[DATA SECTION Boundary: Start]
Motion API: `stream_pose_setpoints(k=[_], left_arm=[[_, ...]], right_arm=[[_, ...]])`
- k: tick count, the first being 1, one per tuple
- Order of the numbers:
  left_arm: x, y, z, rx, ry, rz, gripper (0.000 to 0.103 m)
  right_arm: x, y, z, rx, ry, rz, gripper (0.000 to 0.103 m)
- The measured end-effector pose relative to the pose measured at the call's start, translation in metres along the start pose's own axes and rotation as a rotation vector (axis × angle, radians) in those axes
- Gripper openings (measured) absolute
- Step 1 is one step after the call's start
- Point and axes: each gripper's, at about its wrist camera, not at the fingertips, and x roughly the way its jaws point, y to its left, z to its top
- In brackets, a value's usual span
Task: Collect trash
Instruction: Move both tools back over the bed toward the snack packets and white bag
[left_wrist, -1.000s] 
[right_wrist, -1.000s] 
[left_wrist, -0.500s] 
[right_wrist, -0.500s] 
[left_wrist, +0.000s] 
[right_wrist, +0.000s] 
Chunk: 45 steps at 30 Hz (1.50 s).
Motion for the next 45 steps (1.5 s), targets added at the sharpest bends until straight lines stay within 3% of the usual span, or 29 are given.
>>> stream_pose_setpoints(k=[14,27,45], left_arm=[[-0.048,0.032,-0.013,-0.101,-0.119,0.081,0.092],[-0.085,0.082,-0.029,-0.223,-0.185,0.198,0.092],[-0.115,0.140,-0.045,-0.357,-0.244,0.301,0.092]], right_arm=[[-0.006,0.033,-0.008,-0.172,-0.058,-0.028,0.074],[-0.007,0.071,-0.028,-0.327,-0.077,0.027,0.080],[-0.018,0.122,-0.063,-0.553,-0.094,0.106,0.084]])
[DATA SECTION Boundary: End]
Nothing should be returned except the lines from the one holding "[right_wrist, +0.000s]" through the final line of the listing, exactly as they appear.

> **RESPONSE**:
[right_wrist, +0.000s] 
Chunk: 45 steps at 30 Hz (1.50 s).
Motion for the next 45 steps (1.5 s), targets added at the sharpest bends until straight lines stay within 3% of the usual span, or 29 are given.
>>> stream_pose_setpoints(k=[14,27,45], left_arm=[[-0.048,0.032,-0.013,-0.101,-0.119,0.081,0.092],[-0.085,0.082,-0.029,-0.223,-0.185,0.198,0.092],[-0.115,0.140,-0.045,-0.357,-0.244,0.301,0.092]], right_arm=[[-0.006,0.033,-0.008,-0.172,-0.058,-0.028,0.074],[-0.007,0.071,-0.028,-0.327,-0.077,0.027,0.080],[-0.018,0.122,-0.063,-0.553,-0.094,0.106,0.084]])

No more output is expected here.